• _TASK DESCRIPTION_
Transcribe all records below exactly, without images.

[Data excerpts]
◆ ◆ ◆ ◆ ◆

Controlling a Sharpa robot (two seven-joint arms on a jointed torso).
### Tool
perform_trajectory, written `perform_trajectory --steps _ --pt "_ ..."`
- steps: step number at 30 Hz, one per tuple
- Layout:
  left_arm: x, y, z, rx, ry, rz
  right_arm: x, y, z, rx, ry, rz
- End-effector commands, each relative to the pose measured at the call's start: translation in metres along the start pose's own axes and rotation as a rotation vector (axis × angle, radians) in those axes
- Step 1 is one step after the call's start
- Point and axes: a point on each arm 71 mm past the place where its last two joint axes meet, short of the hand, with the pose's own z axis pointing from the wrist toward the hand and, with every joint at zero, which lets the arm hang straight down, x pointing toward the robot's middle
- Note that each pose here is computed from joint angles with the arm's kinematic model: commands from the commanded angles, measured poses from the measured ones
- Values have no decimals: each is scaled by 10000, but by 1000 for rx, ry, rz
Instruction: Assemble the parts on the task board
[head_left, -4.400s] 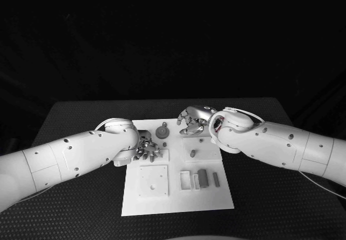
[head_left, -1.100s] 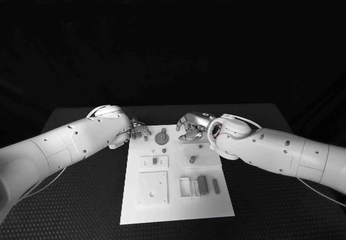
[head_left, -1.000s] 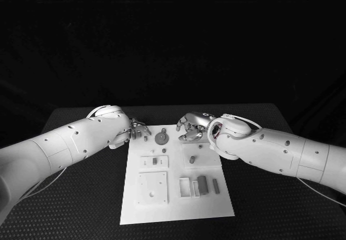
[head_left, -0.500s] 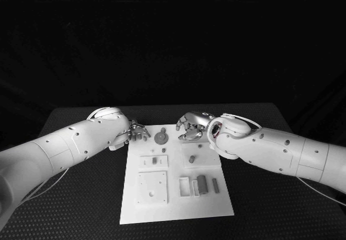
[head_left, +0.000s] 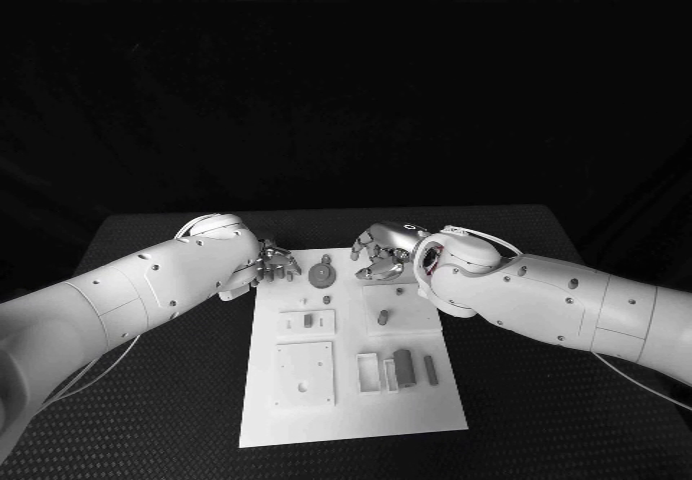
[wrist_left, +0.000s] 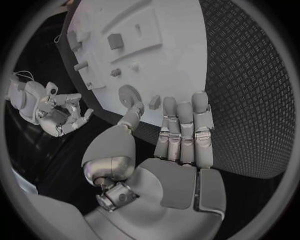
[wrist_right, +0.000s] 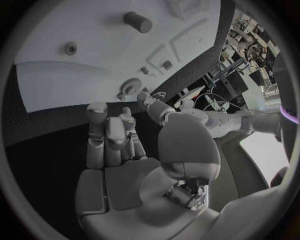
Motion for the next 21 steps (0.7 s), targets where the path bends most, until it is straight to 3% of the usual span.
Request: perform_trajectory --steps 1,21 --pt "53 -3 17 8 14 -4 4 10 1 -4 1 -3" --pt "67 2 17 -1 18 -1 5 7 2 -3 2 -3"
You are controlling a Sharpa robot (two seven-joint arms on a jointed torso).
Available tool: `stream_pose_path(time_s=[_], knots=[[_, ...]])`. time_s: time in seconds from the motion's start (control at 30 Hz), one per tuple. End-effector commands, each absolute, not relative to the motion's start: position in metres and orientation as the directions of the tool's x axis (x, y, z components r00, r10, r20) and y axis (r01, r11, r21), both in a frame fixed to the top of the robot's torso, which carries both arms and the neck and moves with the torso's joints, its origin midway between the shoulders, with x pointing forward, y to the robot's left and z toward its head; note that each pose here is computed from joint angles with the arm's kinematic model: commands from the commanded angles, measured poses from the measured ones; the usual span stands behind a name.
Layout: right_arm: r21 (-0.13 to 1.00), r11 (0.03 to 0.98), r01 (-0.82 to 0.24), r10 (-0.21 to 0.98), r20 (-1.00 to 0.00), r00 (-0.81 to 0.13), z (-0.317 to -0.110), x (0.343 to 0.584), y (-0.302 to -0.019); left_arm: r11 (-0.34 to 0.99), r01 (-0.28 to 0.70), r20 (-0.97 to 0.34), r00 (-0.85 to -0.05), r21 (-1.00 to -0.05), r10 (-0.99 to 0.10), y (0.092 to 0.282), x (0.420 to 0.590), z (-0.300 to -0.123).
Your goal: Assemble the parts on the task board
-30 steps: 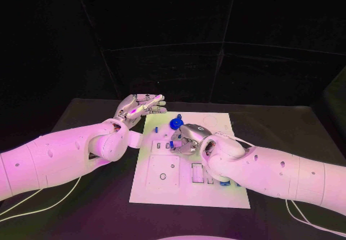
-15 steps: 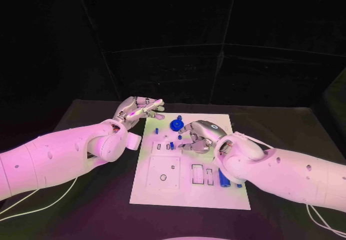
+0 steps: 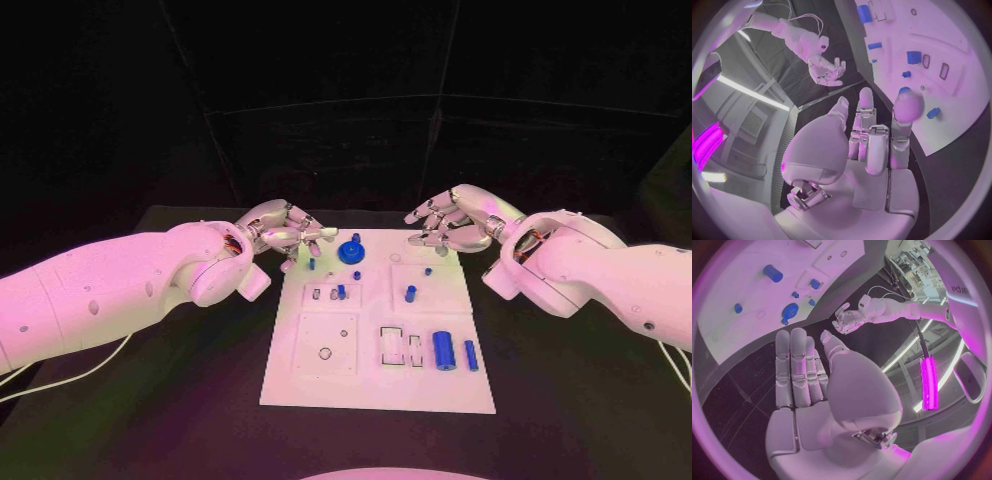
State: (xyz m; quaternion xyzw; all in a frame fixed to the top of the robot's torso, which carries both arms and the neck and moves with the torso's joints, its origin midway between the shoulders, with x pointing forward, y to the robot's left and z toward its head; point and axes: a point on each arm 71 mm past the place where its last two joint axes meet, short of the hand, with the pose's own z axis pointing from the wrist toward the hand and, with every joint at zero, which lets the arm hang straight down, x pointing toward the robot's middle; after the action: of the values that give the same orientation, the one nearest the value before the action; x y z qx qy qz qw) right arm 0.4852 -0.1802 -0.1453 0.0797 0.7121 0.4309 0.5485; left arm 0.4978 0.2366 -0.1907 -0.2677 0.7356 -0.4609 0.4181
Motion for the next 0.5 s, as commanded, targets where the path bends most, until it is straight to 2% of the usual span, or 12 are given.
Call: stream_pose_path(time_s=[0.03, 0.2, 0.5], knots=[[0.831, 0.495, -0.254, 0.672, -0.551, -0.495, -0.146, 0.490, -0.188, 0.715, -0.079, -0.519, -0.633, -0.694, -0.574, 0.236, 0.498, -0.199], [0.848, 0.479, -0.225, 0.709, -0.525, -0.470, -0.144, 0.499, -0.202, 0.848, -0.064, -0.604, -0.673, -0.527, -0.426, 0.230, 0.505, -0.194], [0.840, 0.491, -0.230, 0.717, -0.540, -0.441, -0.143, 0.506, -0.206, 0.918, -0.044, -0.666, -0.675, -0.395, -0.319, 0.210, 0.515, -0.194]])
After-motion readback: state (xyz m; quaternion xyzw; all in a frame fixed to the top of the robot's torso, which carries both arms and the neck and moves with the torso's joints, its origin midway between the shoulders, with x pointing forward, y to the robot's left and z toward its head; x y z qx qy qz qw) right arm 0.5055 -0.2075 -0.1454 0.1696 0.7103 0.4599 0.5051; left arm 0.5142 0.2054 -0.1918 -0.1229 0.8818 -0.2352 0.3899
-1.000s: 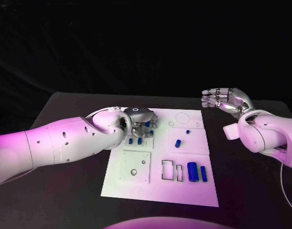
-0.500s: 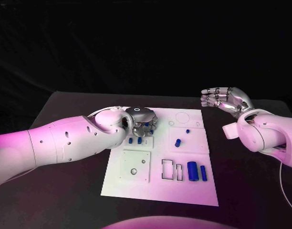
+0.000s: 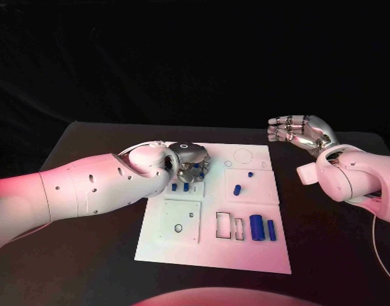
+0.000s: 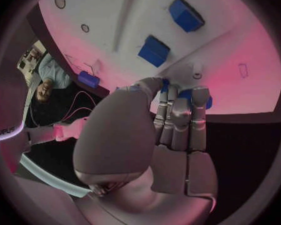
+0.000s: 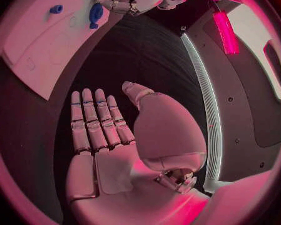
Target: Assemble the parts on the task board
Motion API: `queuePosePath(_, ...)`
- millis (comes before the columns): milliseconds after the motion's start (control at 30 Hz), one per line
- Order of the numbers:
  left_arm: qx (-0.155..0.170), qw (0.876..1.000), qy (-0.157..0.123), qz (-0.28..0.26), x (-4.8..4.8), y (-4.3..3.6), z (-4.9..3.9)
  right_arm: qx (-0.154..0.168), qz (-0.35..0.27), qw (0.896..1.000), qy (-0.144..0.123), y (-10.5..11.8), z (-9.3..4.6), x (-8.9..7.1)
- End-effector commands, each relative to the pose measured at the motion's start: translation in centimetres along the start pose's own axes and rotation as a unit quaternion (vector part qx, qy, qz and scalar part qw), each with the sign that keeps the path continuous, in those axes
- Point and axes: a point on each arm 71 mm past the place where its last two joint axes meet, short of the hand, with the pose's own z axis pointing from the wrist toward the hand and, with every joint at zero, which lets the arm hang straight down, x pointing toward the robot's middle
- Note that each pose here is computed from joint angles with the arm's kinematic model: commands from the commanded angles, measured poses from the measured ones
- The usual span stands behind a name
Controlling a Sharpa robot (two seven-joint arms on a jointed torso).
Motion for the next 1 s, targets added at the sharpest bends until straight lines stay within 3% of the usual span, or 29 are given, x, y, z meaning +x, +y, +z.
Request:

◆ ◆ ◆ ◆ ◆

• _EXPECTED OUTPUT_
Controlling a Sharpa robot (two seven-joint arms on a jointed torso).
### Tool
perform_trajectory, written `perform_trajectory --steps _ --pt "_ ..."`
- steps: step number at 30 Hz, one per tuple
- Layout:
  left_arm: x, y, z, rx, ry, rz
  right_arm: x, y, z, rx, ry, rz
- End-effector commands, each relative to the pose measured at the call's start: translation in metres along the start pose's own axes and rotation as a rotation vector (axis × angle, radians) in those axes
- Step 1 is one step after the call's start
- Point and axes: a point on each arm 71 mm past the place where its last two joint axes meet, short of the hand, with the pose's own z axis pointing from the wrist toward the hand and, with every joint at zero, which lets the arm hang straight down, x pointing toward the robot's middle
- Note that each pose here is computed from joint angles with the arm's kinematic model: commands from the commanded angles, measured poses from the measured ones
- Values have no decimals: each is scaled by 10000, but by 1000 for rx, ry, rz
Instruction: Assemble the parts on the task board
[head_left, -4.400s] 
[head_left, -1.100s] 
[head_left, -1.000s] 
[head_left, -0.500s] 
[head_left, +0.000s] 
[wrist_left, +0.000s] 
[wrist_right, +0.000s] 
Motion for the next 21 steps (0.7 s), targets where the path bends most, until it is straight to 3% of the usual span.
Request: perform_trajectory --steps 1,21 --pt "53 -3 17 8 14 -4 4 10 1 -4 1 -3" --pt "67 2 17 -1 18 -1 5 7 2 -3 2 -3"
You are controlling a Sharpa robot (two seven-joint arms on a jointed torso).
Available tool: `stream_pose_path(time_s=[_], knots=[[_, ...]])`. time_s: time in seconds from the motion's start (control at 30 Hz), one per tuple. End-effector commands, each absolute, not relative to the motion's start: position in metres and orientation as the directions of the tool's x axis (x, y, z components r00, r10, r20) and y axis (r01, r11, r21), both in a frame fixed to the top of the robot's torso, which carries both arms and the neck and moves with the torso's joints, its origin midway between the shoulders, with x pointing forward, y to the robot's left and z toward its head; note that each pose here is computed from joint angles with the arm's kinematic model: commands from the commanded angles, measured poses from the measured ones; the usual span stands behind a name.
Layout: right_arm: r21 (-0.13 to 1.00), r11 (0.03 to 0.98), r01 (-0.82 to 0.24), r10 (-0.21 to 0.98), r20 (-1.00 to 0.00), r00 (-0.81 to 0.13), z (-0.317 to -0.110), x (0.343 to 0.584), y (-0.302 to -0.019); left_arm: r11 (-0.34 to 0.99), r01 (-0.28 to 0.70), r20 (-0.97 to 0.34), r00 (-0.85 to -0.05), r21 (-1.00 to -0.05), r10 (-0.99 to 0.10), y (0.092 to 0.282), x (0.420 to 0.590), z (-0.300 to -0.123).
Your goal: Assemble the parts on the task board
-30 steps: 
-15 steps: 
+0 steps: 
State: (xyz m; quaternion xyzw; all in a frame fixed to the top of the robot's torso, which carries both arms and the neck and moves with the torso's joints, its origin midway between the shoulders, with x pointing forward, y to the robot's left and z toward its head; point and axes: a point on each arm 71 mm past the place where its last two joint axes meet, short of the hand, with the pose's own z axis pointing from the wrist toward the hand and, with every joint at zero, which lets the arm hang straight down, x pointing toward the robot's middle; after the action: of the values that give the same orientation, the one nearest the value before the action; x y z qx qy qz qw) right arm 0.4852 -0.1802 -0.1453 0.0797 0.7121 0.4309 0.5485; left arm 0.4978 0.2366 -0.1907 -0.2677 0.7356 -0.4609 0.4181
Motion for the next 0.5 s, as commanded, targets where the path bends most, until it is straight to 2% of the usual span, or 12 are given.
Call: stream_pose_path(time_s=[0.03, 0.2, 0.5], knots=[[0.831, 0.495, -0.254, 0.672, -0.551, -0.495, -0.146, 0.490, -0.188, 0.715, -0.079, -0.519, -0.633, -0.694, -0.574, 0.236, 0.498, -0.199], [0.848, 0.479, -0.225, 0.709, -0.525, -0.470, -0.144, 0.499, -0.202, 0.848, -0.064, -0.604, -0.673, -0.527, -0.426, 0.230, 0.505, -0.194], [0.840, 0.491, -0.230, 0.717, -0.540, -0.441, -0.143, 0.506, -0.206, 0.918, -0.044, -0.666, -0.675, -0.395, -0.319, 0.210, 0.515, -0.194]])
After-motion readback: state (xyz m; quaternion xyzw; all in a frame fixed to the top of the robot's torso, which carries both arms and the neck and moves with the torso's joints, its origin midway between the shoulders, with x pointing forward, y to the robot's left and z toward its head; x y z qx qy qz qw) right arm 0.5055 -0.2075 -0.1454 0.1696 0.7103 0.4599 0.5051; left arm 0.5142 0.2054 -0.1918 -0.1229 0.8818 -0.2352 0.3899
-1.000s: 
-0.500s: 
+0.000s: 
+0.000s: 
+0.000s: 
Target: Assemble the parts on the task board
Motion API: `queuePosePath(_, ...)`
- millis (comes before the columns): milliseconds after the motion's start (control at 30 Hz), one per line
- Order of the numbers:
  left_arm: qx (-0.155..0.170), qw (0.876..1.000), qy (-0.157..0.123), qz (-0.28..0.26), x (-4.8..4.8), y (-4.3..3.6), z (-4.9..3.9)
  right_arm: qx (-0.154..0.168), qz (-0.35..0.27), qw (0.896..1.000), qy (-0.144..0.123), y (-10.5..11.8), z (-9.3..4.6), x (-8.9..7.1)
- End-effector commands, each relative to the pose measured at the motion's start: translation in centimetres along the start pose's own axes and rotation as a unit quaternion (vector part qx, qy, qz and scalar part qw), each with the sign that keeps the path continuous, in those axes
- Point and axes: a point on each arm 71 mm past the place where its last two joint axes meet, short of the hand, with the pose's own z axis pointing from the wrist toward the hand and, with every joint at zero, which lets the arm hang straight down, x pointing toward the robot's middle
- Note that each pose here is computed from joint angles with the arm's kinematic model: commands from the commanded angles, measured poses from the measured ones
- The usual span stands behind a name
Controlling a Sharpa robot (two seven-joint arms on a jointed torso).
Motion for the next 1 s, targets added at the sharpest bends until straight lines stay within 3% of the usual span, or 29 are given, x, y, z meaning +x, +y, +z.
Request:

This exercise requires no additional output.